§ Problem to work on: Say how many lines below hold the word "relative"; give the number by itself.

§ Excerpts from a dataset:
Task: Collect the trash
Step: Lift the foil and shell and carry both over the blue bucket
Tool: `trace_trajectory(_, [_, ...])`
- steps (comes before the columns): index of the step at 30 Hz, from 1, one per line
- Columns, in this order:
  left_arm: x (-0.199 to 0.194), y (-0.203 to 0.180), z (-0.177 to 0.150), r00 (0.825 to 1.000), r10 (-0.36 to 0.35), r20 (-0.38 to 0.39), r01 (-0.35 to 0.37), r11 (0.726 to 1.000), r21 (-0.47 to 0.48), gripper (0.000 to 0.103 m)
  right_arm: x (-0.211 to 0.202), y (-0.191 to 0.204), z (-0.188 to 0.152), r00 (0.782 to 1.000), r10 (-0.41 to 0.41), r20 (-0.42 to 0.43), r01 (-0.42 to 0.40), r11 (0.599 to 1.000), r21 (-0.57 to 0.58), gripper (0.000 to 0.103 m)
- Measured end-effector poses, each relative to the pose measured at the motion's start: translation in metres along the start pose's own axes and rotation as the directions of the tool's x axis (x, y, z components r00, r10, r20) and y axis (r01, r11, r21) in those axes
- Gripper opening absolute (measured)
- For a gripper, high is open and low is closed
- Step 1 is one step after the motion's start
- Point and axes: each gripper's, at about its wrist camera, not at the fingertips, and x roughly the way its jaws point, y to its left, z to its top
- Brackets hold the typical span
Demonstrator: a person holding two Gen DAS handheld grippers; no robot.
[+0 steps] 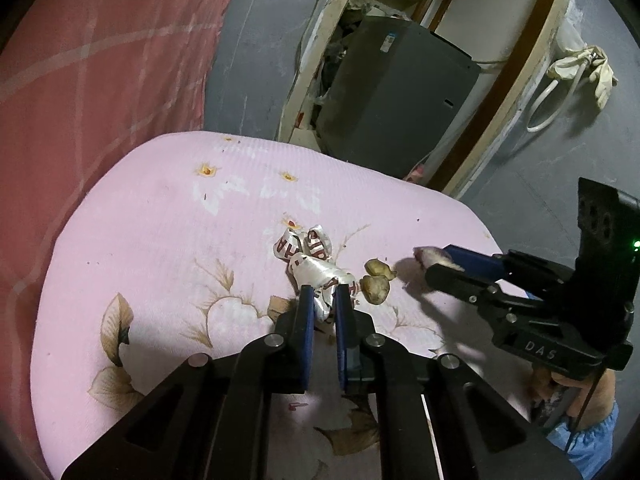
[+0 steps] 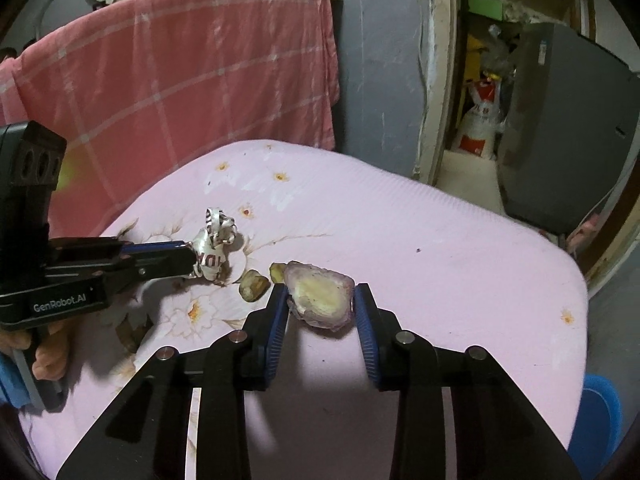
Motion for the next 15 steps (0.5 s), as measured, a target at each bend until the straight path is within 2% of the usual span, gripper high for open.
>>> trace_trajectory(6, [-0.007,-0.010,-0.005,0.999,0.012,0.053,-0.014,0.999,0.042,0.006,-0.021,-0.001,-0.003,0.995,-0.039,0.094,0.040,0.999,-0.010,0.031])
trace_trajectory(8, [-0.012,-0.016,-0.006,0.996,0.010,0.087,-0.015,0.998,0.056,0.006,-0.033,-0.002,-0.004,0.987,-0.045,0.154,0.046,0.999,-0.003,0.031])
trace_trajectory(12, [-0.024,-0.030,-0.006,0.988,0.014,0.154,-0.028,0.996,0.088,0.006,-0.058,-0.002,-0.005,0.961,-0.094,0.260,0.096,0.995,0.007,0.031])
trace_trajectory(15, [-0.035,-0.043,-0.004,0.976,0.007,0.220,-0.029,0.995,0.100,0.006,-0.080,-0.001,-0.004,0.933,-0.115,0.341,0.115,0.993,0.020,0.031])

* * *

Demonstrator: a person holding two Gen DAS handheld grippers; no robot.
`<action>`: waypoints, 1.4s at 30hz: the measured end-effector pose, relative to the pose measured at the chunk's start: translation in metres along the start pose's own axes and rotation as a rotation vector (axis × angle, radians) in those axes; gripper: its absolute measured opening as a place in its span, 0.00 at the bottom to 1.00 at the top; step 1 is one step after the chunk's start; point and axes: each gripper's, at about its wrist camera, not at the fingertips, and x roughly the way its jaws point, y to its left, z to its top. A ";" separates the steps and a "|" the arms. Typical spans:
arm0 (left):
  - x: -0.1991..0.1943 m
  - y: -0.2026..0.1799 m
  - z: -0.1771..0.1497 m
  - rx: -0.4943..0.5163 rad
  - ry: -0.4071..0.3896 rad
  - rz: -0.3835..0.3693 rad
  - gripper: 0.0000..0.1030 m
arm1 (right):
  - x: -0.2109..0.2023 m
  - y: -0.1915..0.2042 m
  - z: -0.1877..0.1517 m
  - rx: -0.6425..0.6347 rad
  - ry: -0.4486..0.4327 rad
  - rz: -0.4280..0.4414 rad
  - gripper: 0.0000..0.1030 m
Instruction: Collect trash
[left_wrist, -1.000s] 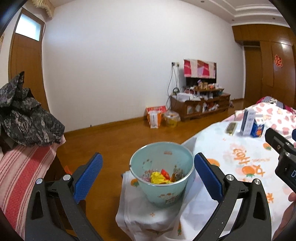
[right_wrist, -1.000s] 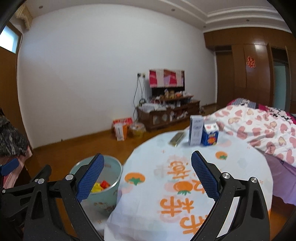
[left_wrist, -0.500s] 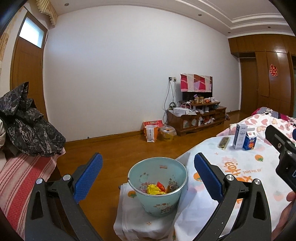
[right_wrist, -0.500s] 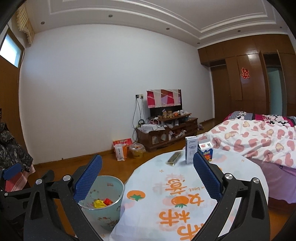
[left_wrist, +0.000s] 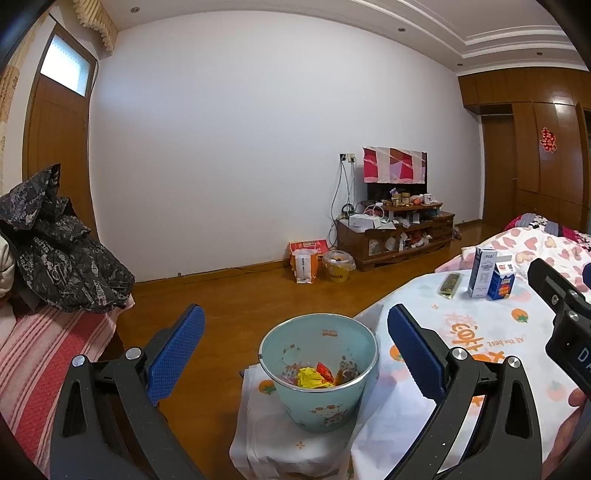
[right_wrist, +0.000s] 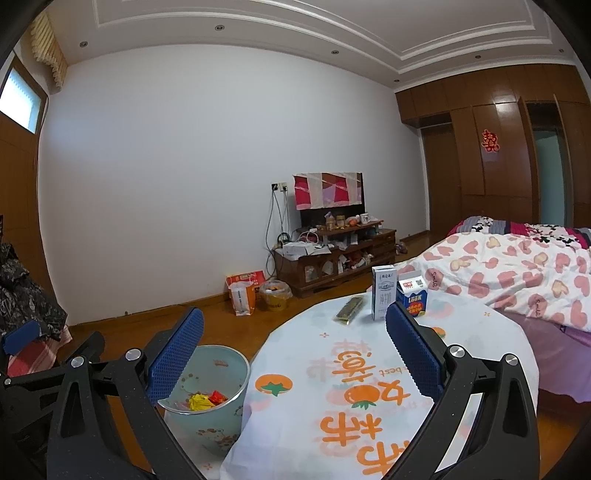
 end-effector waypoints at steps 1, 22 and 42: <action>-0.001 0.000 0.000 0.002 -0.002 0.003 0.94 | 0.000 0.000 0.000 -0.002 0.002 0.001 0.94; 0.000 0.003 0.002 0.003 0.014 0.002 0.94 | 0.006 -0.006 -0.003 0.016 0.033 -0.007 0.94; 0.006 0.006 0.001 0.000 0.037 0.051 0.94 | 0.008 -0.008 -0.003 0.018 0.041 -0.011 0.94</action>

§ Response below: 2